## Attention models : 4

### Data prep

In [1]:
import pandas as pd
import numpy as np

In [2]:
path = 'fra.txt'
eng_texts, fra_texts = [], []
num_samples = 10000

In [3]:
with open(path, 'r', encoding = 'UTF-8') as f : 
    lines = f.read().split('\n')

    for line in lines[:num_samples] : 
        eng_words, fra_words = line.split('\t')[:2]
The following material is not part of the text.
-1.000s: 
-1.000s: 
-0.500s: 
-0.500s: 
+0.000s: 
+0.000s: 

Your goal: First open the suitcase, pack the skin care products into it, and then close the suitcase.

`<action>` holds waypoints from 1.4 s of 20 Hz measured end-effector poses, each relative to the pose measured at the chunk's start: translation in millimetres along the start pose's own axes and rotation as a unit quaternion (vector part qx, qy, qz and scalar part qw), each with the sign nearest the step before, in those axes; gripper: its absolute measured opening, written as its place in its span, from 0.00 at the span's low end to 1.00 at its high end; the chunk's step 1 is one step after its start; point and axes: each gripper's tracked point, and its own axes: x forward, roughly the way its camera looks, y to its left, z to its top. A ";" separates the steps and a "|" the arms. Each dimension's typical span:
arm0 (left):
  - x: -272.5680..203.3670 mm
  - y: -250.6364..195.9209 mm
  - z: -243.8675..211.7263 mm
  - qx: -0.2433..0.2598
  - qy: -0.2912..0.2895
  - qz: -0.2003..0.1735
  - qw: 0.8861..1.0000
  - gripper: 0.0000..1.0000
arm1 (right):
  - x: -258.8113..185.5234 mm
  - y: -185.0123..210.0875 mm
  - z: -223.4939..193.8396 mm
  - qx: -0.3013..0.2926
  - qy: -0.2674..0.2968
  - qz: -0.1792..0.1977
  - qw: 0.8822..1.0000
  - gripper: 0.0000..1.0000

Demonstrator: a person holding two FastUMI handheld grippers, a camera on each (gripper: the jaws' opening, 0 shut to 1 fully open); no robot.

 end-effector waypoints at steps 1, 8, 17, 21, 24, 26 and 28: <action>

        fra_words = '\t' + fra_words + '\n'

        eng_texts.append(eng_words)
        fra_texts.append(fra_words)

In [7]:
max_eng_word = max([len(word) for word in eng_texts])
max_fra_word = max([len(words) for words in fra_texts])
print(f"{max_eng_word} :: {max_fra_word}")

14 :: 59


### tokenizers

In [9]:
import tensorflow
from tensorflow.keras.preprocessing.text import Tokenizer
from tensorflow.keras.preprocessing.sequence import pad_sequences

### eng tokenizer

In [10]:
eng_token = Tokenizer(filters = ' ', lower = True)
eng_token.fit_on_texts(eng_texts)
eng_sequences = eng_token.texts_to_sequences(eng_texts)

In [13]:
encoder_input_data = pad_sequences(eng_sequences, maxlen = max_eng_word, padding = 'pre')

In [15]:
encoder_input_data.shape

(10000, 14)

### fra tokenizer

In [16]:
fra_token = Tokenizer(filters = ' ', lower = True)
fra_token.fit_on_texts(fra_texts)
decoder_input_data = fra_token.texts_to_sequences(fra_texts)

In [17]:
decoder_input_data = pad_sequences(decoder_input_data, maxlen = max_fra_word, padding = 'pre')

In [19]:
decoder_input_data.shape

(10000, 59)

In [20]:
decoder_target_data = np.zeros_like(decoder_input_data)
decoder_target_data[:, :-1] = decoder_input_data[:, 1:]

In [23]:
decoder_target_data.shape

(10000, 59)

In [24]:
decoder_input_data

array([[   0,    0,    0, ...,    0,   92,    2],
       [   0,    0,    0, ...,    0,    0,  991],
       [   0,    0,    0, ...,  145,  334,    2],
       ...,
       [   0,    0,    0, ...,   20, 5804,  380],
       [   0,    0,    0, ...,   20, 5805,  380],
       [   0,    0,    0, ..., 2286,  893,  456]])

In [25]:
decoder_target_data

array([[   0,    0,    0, ...,   92,    2,    0],
       [   0,    0,    0, ...,    0,  991,    0],
       [   0,    0,    0, ...,  334,    2,    0],
       ...,
       [   0,    0,    0, ..., 5804,  380,    0],
       [   0,    0,    0, ..., 5805,  380,    0],
       [   0,    0,    0, ...,  893,  456,    0]])

### vocabs

In [26]:
eng_vocab = len(eng_token.word_index) + 1
fra_vocab = len(fra_token.word_index) + 1
print(f"{eng_vocab} :: {fra_vocab}")

2707 :: 5806


### building the encoders

In [27]:
from tensorflow.keras.layers import Input, LSTM, Embedding

In [28]:
latent_dim = 256

In [39]:
enc_inputs = Input(shape = (max_eng_word, ))
enc_emb = Embedding(eng_vocab, latent_dim)(enc_inputs)
enc_lstm = LSTM(latent_dim, return_state = True, return_sequences = True)
enc_outputs, state_h, state_c = enc_lstm(enc_emb)

### decoders

In [40]:
dec_inputs = Input(shape = (max_fra_word, ))
dec_emb_layer = Embedding(fra_vocab, latent_dim)
dec_emb = dec_emb_layer(dec_inputs)
dec_lstm = LSTM(latent_dim, return_state = True, return_sequences = True)

### Bahdanau class

In [31]:
from tensorflow.keras.models import Model
from tensorflow.keras.layers import Dense, Layer, Concatenate

In [44]:
class BahdanauAttention(Layer) : 
    def __init__(self, units) : 
        super(BahdanauAttention, self).__init__()
        self.W1 = Dense(units)
        self.W2 = Dense(units)
        self.V = Dense(1)

    def call(self, query, values) : 
        query_with_time_axis = tensorflow.expand_dims(query, 1)
        score = self.V(tensorflow.nn.tanh(self.W1(values)) + self.W2(query_with_time_axis))
        attention_weights = tensorflow.nn.softmax(score, 1)
        context_vector = attention_weights * score
        context_vector = tensorflow.reduce_sum(context_vector, 1)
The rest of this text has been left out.